If you’re really quick, you can get this book from Penguin in 10 weekly paperback chunks for £25. They’re serlialising it in a Dickens manner, before publishing it in hardback in January (for less than £25).
Obviously, if I’ve read the book, I’ve done none of these things – it was published in the States in August and I read the American edition.
But on to the novel itself. It’s a Victorian world, set in, well a kind of England, although that’s never specified, even if there are many English names littered around the place. None of the places exist, and the geography doesn’t quite make sense. Other parts of Europe are mentioned however, since many of the characters come from these places.
We follow three characters – Miss Temple, the Cardinal, and Dr Svenson as they take on the forces of mysterious cabal who seem to have developed some kind of technology with dastardly powers.
If that last sentence makes the plot sound like hokum, well then, that’s because it is. There is much chasing around the “city” and the countryside, with strange parties at mansions, sinisters doctors and femme fatales.

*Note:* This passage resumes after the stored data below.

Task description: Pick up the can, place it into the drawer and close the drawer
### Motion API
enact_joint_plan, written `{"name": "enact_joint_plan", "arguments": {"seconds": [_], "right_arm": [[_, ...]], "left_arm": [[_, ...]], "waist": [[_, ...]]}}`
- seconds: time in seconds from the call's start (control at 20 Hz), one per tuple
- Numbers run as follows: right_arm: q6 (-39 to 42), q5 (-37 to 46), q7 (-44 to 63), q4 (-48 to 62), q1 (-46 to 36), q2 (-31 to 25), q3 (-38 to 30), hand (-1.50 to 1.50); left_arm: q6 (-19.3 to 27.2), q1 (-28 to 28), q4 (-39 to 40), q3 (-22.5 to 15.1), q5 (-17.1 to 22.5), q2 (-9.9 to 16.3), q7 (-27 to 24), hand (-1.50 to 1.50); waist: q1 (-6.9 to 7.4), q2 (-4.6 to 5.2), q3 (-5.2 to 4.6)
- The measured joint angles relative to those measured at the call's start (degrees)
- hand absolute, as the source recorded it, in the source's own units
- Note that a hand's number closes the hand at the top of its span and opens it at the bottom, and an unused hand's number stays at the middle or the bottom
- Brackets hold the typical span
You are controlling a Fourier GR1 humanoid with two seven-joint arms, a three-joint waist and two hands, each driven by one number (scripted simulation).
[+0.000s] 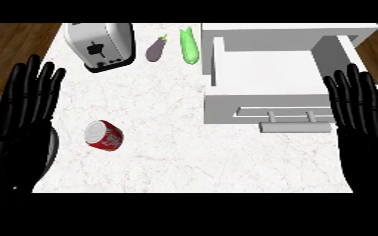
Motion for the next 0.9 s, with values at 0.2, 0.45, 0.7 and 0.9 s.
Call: {"name": "enact_joint_plan", "arguments": {"seconds": [0.2,0.45,0.7,0.9], "right_arm": [[0.87,-0.64,-0.66,0.82,-0.05,-0.13,0.02,-1.50],[-2.17,-0.07,3.09,2.50,2.02,1.06,-1.72,-1.50],[-3.89,-0.72,7.62,1.62,5.25,0.41,-5.17,-1.50],[-3.09,-3.06,8.65,1.01,7.00,-0.91,-8.44,-1.50]], "left_arm": [[-9.80,-0.47,1.58,-1.01,8.81,3.30,-2.10,-1.50],[-25.10,1.59,5.57,-2.40,18.94,12.17,-0.56,-1.50],[-39.51,2.77,13.56,4.38,30.67,24.18,-0.13,-1.50],[-50.22,3.06,21.15,10.28,38.67,31.94,-1.36,-1.50]], "waist": [[-0.18,-0.24,-0.74],[-0.95,0.04,-1.15],[-0.80,-0.23,-1.13],[-0.42,-0.42,-1.07]]}}
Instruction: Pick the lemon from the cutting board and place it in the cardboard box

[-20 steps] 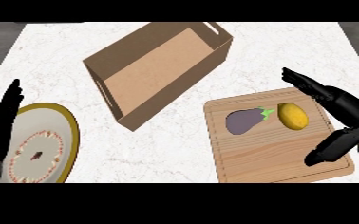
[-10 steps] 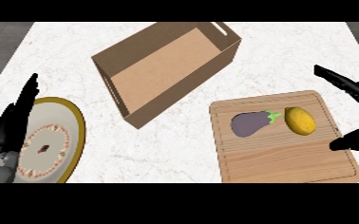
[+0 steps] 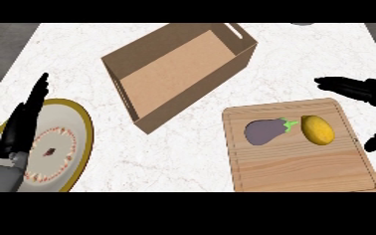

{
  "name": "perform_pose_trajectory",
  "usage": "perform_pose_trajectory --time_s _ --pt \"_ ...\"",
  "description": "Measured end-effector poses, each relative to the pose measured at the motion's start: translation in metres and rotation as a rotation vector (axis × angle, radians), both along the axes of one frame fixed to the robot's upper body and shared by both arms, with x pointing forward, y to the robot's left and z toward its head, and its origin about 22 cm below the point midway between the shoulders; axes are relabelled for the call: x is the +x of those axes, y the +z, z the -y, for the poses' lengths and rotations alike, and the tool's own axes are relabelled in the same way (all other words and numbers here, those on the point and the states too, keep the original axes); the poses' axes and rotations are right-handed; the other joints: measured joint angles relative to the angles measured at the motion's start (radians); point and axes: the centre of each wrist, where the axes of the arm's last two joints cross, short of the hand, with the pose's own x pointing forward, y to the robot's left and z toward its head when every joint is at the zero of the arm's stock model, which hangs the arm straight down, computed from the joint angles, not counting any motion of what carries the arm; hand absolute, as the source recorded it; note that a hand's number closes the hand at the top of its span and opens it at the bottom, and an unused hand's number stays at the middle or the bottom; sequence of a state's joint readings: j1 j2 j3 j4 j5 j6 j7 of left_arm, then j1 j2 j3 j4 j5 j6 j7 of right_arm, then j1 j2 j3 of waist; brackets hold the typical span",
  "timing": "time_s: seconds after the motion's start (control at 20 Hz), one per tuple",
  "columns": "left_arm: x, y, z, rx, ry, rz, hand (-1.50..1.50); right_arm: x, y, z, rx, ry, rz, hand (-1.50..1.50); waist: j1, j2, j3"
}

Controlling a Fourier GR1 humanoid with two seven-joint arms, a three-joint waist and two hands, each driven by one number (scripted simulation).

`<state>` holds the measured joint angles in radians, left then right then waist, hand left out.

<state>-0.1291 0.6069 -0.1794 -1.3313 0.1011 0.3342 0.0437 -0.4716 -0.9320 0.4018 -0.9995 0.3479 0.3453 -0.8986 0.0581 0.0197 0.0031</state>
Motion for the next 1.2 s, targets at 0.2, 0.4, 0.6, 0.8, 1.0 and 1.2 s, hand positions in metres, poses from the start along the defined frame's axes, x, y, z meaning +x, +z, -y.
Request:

At 700 pages, there’s quite a lot of things going on, but at times it felt like the book’s universe needed opening up a little. And there was far too much of people getting knocked out and coming around unguarded in a locked room or whatever. I suspect that much of this is to give a certain pastiche feel to the book, but at times it can be a little tiring.
However, you do care about the characters and each of the ten very long chapters leaves you on a cliffhanger that almost certainly won’t resolved for many pages to come as we jump to another of the three protaganists.
So overall, I’d probably wait for the paperback, unless you fancy a quite collectible series of paperbacks now.